We recommend that you scale the number of VMs elastically with the number of tasks running on your queue, so work can be done in parallel. You can even have multiple tasks running on the same machine using Batch. Lastly, recommend that you always have one Windows VM running and ready to go due to in the autoScale Formula.

An example scaling configuration could be:

"scaleSettings": {
    "autoScale": {
        "formula": "maxNumberofVMs = 5;sample =$PendingTasks.GetSample(10);pendingTaskSamplePercent = avg(sample);startingNumberOfVMs = 1; pendingTaskSamples = pendingTaskSamplePercent < 2 ? startingNumberOfVMs : avg($PendingTasks.GetSample(180 * TimeInterval_Second));$TargetDedicatedNodes=min(maxNumberofVMs, pendingTaskSamples);",
        "evaluationInterval": "PT5M"
    }
}

We also recommend that you use a more powerful VM in your production instance than in your development instance. We use "vmSize" of "STANDARD_D16_V3" on our production site for training new models. We use a "vmSize" of "STANDARD_A1" in our development instance.

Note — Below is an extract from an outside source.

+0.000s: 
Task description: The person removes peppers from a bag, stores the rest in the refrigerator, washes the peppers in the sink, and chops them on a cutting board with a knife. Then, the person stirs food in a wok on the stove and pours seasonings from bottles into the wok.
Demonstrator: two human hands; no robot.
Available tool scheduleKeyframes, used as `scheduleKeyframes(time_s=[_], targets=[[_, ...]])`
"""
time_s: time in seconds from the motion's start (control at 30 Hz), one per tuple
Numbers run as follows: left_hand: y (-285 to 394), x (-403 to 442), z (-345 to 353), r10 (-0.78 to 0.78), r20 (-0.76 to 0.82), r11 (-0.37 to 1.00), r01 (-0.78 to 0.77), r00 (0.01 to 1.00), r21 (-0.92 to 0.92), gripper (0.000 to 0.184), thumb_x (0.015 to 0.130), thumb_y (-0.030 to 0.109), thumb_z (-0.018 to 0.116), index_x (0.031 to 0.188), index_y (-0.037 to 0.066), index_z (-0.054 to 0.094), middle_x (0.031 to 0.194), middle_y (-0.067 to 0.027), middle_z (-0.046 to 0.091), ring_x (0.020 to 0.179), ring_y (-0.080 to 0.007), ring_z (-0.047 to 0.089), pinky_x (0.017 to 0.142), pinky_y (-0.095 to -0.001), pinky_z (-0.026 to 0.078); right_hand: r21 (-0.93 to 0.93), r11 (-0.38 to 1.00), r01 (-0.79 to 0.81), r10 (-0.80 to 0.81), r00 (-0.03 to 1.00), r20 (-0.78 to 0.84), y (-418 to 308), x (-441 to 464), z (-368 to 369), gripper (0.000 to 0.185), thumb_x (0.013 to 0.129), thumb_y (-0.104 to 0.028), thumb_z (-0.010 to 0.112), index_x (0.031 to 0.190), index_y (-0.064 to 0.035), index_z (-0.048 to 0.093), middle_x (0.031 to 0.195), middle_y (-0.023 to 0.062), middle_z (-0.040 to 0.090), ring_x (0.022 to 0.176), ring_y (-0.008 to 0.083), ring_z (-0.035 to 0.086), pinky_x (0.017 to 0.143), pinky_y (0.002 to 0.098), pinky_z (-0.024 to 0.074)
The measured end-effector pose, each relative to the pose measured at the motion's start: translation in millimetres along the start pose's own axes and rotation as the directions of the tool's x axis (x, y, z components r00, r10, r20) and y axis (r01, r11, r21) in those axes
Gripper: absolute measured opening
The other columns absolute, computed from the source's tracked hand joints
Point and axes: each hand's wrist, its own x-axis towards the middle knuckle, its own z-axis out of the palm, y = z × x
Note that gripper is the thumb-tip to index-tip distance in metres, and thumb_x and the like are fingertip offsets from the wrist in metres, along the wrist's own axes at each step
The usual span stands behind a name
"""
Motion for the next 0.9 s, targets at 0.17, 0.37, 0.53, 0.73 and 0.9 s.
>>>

  • In /Batch/Batch/src/metadata.json and /Batch/Batch/src/keys.json (which are not checked into this repo), configure your development environment using the information from the services you just created.

Contributing

This project welcomes contributions and suggestions. Most contributions require you to agree to a Contributor License Agreement (CLA) declaring that you have the right to, and actually do, grant us the rights to use your contribution. For details, visit https://cla.microsoft.com.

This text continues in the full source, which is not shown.